Ten Months Ago #2
“You got a problem with that?” The guy cocked his head and glared at Van. Van was a good ten inches taller, but seemed to shrink under this man’s gaze.
“Go ahead.” The man nodded at Tori. She fumbled in her bag until she found the key and let herself in. As she was closing the door behind her, she heard the guy say to Van, “Now get the fuck outta here.”
Inside, she leaned against the door, heart pounding, until she had steadied herself. She felt like she had just barely missed something terrible. Something that she had allowed to grow bigger. This was a wake-up call.
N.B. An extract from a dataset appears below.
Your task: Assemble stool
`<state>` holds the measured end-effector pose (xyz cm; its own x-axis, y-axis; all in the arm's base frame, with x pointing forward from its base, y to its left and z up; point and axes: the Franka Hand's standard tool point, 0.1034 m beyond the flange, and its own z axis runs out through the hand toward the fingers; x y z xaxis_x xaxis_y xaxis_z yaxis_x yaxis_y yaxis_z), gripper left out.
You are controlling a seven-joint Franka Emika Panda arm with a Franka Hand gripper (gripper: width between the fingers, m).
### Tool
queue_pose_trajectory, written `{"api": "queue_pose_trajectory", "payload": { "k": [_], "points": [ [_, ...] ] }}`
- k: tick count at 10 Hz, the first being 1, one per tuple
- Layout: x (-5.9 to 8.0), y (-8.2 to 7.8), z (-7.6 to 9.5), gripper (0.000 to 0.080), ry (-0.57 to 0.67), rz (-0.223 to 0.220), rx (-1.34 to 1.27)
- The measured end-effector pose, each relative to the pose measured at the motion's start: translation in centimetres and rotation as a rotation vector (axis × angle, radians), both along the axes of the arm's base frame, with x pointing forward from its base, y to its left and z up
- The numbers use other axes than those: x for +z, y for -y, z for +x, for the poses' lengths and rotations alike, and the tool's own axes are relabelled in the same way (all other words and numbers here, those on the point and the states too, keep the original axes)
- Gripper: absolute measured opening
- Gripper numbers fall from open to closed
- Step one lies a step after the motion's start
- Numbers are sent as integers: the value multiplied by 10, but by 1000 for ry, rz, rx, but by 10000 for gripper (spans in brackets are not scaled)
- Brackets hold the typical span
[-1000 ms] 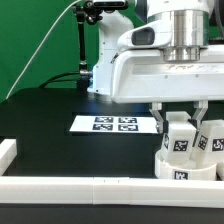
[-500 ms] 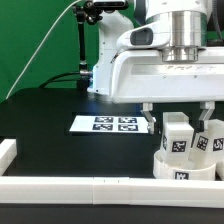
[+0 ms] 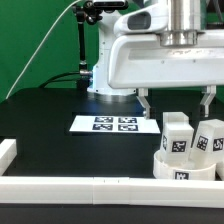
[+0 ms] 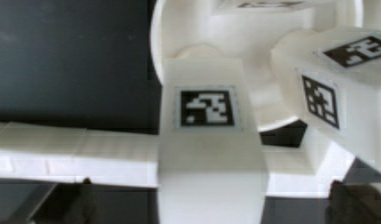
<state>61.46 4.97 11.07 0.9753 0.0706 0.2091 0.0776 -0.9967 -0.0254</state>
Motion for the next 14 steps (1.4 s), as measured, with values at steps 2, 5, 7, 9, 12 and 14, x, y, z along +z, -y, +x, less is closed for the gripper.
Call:
{"api": "queue_pose_trajectory", "payload": {
  "k": [2,5,7,9,12,14],
  "points": [
    [-3,0,-1,648,-2,-1,1],
    [-9,-1,-4,648,-42,1,2],
    [-14,2,-12,648,-138,6,1],
    [-16,1,-5,648,-249,11,6],
    [-20,2,-2,648,-237,9,5],
    [-25,2,-4,519,-229,6,7]
  ]
}}
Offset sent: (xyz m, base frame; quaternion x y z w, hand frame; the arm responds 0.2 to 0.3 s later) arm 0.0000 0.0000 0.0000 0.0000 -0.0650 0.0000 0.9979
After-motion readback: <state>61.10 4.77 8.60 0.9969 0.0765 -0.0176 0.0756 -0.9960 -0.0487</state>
She needed to get her life in order.
She took one look at the polyester bedspread and decided she couldn’t stay the night.
Even if they charged her, she wanted to sleep in her own bed tonight.
She packed her things and, after cracking the door to make sure that Van was nowhere in sight, wheeled her case to her car.
She checked out, nodding along as the hotel clerk informed her there would be no refunds, willing him to hurry up.
Van might change his mind and come back for her.
She had just turned off Route 1 onto Route 16, outside Milton, when she spotted him in the rearview mirror.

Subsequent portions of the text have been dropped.